>>>

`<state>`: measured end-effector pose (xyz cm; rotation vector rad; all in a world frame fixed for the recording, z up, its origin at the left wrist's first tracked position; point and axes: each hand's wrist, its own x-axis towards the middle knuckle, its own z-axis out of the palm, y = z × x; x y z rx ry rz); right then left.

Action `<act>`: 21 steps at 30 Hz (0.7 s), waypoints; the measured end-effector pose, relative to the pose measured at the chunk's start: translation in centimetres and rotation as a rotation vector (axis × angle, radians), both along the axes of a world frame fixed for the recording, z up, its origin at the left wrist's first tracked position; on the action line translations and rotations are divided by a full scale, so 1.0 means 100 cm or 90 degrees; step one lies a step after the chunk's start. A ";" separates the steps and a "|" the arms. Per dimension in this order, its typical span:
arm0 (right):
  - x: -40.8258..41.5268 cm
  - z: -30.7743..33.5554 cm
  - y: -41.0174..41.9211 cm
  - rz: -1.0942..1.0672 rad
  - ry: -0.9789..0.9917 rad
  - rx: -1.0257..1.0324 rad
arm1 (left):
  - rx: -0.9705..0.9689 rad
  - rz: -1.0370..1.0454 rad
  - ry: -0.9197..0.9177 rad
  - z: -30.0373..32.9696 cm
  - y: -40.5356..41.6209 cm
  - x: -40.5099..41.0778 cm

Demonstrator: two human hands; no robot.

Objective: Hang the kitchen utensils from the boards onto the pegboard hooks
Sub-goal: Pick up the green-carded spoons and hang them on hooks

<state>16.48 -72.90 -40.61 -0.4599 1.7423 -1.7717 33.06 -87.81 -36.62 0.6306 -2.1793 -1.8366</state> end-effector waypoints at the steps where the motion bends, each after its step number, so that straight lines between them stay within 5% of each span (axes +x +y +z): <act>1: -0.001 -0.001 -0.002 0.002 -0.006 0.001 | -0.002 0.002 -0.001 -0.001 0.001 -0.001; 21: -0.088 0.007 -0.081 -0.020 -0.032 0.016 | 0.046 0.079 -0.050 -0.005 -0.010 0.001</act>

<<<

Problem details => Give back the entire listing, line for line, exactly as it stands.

Answer area =>
`<state>`: measured end-effector pose (xyz cm; rotation vector rad; all in a world frame fixed for the recording, z up, its origin at the left wrist's first tracked position; point and axes: each hand's wrist, its own x-axis towards the middle knuckle, its own z-axis out of the palm, y = z × x; x y z rx ry rz); right then left.

Action `<act>`: 21 steps at 30 Hz (0.7 s), waypoints; the measured end-effector pose, relative to the pose measured at the chunk's start: translation in centimetres and rotation as a rotation vector (axis × angle, radians), both along the axes of a world frame fixed for the recording, z up, its origin at the left wrist's first tracked position; on the action line translations and rotations are divided by a full scale, so 1.0 means 100 cm or 90 degrees; step one lies a step after the chunk's start. A ";" separates the steps and a "|" the arms. Per dimension in this order, its typical span:
arm0 (right):
  - x: -40.8258..41.5268 cm
  - z: -30.7743..33.5554 cm
  - y: -41.0174..41.9211 cm
  - rz: -1.0942..1.0672 rad
  - ry: -0.9789..0.9917 rad
  - rx: -1.0257..1.0324 rad
arm1 (left):
  - rx: -0.9705..0.9689 rad
  - rz: -1.0370..1.0454 rad
  - ry: -0.9197..0.9177 rad
  - z: -30.0373..32.9696 cm
  - y: -40.5356..41.6209 cm
  - x: -40.5099..41.0778 cm

Demonstrator: two human hands; no robot.

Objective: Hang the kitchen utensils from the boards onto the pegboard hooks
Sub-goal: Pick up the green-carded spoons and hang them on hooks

<state>16.48 -72.90 -40.61 -0.4599 1.7423 -1.7717 33.06 -87.81 -36.62 0.6306 -2.1793 -1.8366</state> end-effector waypoints at the steps where the motion bends, each after its step number, so that straight lines between them stay within 5% of each span (axes +x +y +z): <act>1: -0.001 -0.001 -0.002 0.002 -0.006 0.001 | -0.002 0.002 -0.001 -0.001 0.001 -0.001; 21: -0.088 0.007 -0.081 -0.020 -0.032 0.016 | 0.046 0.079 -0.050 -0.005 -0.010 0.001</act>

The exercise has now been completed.